◆ **TASK**: Return all the lines below exactly as written. Drop every picture.

PROVIDED ENTRIES section start

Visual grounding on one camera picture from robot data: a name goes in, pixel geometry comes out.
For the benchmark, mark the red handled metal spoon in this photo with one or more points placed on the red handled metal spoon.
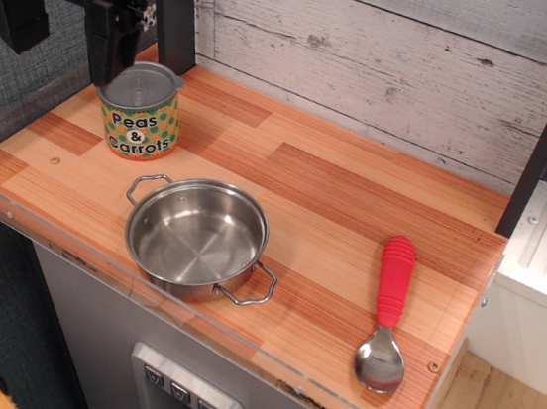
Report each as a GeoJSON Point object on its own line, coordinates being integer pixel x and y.
{"type": "Point", "coordinates": [379, 364]}

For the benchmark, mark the stainless steel pot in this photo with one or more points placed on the stainless steel pot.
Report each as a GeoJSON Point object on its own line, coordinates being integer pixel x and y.
{"type": "Point", "coordinates": [199, 239]}

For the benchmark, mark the peas and carrots toy can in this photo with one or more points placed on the peas and carrots toy can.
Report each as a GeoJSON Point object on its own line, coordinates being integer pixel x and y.
{"type": "Point", "coordinates": [140, 111]}

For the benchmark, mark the clear acrylic edge guard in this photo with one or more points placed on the clear acrylic edge guard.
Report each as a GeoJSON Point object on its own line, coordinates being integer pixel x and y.
{"type": "Point", "coordinates": [116, 323]}

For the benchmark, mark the grey ice dispenser panel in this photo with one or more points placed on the grey ice dispenser panel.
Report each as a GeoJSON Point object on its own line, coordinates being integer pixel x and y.
{"type": "Point", "coordinates": [185, 395]}

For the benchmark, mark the dark grey left post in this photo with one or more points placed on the dark grey left post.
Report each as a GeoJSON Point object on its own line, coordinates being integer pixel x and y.
{"type": "Point", "coordinates": [176, 34]}

PROVIDED ENTRIES section end

◆ **ANSWER SECTION**:
Visual grounding on one camera picture from robot data: a name goes in, pixel geometry comes out.
For the benchmark, mark the red handled metal spoon in this photo with one or more points placed on the red handled metal spoon.
Report each as a GeoJSON Point object on its own line, coordinates being integer pixel x and y.
{"type": "Point", "coordinates": [379, 364]}

For the benchmark, mark the stainless steel pot in this photo with one or more points placed on the stainless steel pot.
Report each as a GeoJSON Point object on its own line, coordinates being integer pixel x and y.
{"type": "Point", "coordinates": [199, 239]}

For the benchmark, mark the peas and carrots toy can in this photo with one or more points placed on the peas and carrots toy can.
Report each as a GeoJSON Point object on its own line, coordinates being integer pixel x and y.
{"type": "Point", "coordinates": [140, 111]}

For the benchmark, mark the clear acrylic edge guard in this photo with one or more points placed on the clear acrylic edge guard.
Report each as a GeoJSON Point object on its own line, coordinates being integer pixel x and y.
{"type": "Point", "coordinates": [116, 323]}

For the benchmark, mark the grey ice dispenser panel in this photo with one or more points placed on the grey ice dispenser panel.
Report each as a GeoJSON Point object on its own line, coordinates being integer pixel x and y.
{"type": "Point", "coordinates": [185, 395]}

For the benchmark, mark the dark grey left post in this photo with one or more points placed on the dark grey left post.
Report each as a GeoJSON Point object on its own line, coordinates being integer pixel x and y.
{"type": "Point", "coordinates": [176, 34]}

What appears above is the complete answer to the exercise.